Once you reach the line that holds "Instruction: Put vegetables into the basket" in the listing below, output it and every line after it through the line that holds "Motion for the", word for word.
<<<<
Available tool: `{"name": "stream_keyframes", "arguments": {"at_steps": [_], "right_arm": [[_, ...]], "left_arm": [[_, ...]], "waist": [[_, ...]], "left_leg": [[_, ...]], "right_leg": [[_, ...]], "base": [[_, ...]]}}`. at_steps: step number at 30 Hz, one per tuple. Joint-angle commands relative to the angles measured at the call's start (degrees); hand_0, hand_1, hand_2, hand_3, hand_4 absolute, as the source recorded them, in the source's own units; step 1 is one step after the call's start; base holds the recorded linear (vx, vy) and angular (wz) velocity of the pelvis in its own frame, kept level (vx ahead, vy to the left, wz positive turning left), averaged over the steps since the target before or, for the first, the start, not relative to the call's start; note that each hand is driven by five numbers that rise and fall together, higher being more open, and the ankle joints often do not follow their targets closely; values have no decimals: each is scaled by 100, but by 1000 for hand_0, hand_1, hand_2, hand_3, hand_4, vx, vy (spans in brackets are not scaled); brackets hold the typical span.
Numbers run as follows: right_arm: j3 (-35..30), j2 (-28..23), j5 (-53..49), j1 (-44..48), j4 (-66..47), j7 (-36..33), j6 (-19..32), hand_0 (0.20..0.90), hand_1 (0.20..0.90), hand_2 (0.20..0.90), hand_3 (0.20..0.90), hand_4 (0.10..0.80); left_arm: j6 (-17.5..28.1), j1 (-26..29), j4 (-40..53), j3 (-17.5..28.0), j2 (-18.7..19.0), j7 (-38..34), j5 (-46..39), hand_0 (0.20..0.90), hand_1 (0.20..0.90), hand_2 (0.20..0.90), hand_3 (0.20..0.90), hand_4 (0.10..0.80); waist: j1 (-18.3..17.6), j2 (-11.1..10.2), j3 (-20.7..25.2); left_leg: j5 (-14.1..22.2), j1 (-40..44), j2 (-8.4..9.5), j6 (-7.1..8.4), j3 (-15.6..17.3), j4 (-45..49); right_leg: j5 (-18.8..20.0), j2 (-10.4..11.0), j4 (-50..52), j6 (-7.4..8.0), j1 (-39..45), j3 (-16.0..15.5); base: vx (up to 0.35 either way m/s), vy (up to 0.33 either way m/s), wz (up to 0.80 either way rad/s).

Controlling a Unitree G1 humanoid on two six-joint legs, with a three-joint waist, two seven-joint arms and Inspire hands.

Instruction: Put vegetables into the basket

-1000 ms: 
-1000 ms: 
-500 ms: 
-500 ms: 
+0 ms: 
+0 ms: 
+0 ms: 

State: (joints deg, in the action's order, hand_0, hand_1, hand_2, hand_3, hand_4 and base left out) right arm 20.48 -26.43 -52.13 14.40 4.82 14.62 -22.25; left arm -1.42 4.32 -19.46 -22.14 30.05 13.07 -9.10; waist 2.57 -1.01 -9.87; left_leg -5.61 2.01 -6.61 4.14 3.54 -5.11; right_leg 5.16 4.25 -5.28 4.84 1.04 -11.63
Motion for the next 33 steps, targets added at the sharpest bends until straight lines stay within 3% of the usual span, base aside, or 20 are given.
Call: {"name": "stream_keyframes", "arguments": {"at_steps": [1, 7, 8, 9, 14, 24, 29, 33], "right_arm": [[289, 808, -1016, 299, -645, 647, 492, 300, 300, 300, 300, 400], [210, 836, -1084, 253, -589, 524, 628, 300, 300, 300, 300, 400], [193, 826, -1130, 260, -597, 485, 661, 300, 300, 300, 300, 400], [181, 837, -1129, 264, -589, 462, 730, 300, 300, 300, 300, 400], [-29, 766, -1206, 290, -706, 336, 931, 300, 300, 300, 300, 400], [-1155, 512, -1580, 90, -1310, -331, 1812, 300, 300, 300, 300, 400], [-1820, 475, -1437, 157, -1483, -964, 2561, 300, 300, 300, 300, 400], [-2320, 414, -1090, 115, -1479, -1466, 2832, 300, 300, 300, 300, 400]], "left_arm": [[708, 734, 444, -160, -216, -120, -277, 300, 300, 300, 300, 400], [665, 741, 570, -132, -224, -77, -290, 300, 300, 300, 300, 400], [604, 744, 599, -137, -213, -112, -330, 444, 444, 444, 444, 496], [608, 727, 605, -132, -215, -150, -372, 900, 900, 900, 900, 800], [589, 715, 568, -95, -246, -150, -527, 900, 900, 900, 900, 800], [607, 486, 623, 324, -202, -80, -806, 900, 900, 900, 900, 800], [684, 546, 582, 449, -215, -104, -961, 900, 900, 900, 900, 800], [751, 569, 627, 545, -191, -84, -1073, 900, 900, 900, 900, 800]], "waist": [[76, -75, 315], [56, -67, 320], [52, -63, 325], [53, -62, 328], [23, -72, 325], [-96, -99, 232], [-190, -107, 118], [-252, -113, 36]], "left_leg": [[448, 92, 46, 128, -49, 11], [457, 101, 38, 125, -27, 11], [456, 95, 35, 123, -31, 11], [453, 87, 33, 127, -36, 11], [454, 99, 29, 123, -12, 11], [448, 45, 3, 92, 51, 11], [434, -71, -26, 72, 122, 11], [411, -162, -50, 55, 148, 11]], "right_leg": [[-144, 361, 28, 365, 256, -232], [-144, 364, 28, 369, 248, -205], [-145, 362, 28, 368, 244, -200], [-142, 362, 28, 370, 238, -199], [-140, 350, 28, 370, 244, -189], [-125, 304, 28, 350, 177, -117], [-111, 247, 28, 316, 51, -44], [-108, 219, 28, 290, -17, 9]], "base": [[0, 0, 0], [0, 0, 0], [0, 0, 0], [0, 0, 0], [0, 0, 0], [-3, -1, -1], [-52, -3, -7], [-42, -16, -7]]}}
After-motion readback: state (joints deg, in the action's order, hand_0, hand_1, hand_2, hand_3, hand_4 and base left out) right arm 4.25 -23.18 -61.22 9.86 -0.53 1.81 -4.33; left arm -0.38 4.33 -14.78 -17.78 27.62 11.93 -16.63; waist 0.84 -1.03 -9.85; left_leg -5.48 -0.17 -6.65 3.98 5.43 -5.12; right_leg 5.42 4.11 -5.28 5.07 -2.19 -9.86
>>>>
■ EXERCISE OUTPUT
Instruction: Put vegetables into the basket

-1000 ms: 
-1000 ms: 
-500 ms: 
-500 ms: 
+0 ms: 
+0 ms: 
+0 ms: 

State: (joints deg, in the action's order, hand_0, hand_1, hand_2, hand_3, hand_4 and base left out) right arm 20.48 -26.43 -52.13 14.40 4.82 14.62 -22.25; left arm -1.42 4.32 -19.46 -22.14 30.05 13.07 -9.10; waist 2.57 -1.01 -9.87; left_leg -5.61 2.01 -6.61 4.14 3.54 -5.11; right_leg 5.16 4.25 -5.28 4.84 1.04 -11.63
Motion for the next 33 steps, targets added at the sharpest bends until straight lines stay within 3% of the usual span, base aside, or 20 are given.

That finishes the output for this exercise.